* Work to be completed *
For this exercise, repeat every line of the material exactly.

* Dataset extract *
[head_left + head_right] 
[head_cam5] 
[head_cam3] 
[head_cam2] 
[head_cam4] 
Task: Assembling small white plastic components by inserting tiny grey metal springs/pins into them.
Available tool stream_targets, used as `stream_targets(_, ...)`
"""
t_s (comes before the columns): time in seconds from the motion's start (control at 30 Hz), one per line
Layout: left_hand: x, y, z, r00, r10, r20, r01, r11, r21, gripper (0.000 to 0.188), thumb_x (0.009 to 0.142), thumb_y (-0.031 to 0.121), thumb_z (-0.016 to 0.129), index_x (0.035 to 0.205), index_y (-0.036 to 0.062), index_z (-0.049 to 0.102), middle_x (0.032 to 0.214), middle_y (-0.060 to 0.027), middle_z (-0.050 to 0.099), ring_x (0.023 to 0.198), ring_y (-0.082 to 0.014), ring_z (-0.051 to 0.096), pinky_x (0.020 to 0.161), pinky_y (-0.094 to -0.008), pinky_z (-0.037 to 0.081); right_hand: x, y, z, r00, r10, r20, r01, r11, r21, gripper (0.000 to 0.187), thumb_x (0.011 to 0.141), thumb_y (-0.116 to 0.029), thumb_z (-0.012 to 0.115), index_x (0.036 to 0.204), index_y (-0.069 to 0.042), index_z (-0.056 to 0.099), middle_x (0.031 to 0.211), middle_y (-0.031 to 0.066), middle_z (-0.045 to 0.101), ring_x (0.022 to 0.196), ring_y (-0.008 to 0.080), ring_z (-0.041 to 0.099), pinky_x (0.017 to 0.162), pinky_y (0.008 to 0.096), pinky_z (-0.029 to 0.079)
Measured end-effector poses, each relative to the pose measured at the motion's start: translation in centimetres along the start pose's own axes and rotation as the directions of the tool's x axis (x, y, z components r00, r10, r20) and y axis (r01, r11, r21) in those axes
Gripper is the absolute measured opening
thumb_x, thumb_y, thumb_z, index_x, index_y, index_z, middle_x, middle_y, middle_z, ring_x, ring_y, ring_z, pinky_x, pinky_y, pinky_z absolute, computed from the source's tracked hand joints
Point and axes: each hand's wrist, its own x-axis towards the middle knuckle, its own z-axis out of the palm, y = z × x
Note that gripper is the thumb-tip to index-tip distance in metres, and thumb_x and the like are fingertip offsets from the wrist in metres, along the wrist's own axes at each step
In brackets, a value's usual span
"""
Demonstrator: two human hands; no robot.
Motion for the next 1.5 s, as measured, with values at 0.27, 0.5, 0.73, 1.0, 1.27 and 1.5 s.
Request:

* Expected answer *
[head_left + head_right] 
[head_cam5] 
[head_cam3] 
[head_cam2] 
[head_cam4] 
Task: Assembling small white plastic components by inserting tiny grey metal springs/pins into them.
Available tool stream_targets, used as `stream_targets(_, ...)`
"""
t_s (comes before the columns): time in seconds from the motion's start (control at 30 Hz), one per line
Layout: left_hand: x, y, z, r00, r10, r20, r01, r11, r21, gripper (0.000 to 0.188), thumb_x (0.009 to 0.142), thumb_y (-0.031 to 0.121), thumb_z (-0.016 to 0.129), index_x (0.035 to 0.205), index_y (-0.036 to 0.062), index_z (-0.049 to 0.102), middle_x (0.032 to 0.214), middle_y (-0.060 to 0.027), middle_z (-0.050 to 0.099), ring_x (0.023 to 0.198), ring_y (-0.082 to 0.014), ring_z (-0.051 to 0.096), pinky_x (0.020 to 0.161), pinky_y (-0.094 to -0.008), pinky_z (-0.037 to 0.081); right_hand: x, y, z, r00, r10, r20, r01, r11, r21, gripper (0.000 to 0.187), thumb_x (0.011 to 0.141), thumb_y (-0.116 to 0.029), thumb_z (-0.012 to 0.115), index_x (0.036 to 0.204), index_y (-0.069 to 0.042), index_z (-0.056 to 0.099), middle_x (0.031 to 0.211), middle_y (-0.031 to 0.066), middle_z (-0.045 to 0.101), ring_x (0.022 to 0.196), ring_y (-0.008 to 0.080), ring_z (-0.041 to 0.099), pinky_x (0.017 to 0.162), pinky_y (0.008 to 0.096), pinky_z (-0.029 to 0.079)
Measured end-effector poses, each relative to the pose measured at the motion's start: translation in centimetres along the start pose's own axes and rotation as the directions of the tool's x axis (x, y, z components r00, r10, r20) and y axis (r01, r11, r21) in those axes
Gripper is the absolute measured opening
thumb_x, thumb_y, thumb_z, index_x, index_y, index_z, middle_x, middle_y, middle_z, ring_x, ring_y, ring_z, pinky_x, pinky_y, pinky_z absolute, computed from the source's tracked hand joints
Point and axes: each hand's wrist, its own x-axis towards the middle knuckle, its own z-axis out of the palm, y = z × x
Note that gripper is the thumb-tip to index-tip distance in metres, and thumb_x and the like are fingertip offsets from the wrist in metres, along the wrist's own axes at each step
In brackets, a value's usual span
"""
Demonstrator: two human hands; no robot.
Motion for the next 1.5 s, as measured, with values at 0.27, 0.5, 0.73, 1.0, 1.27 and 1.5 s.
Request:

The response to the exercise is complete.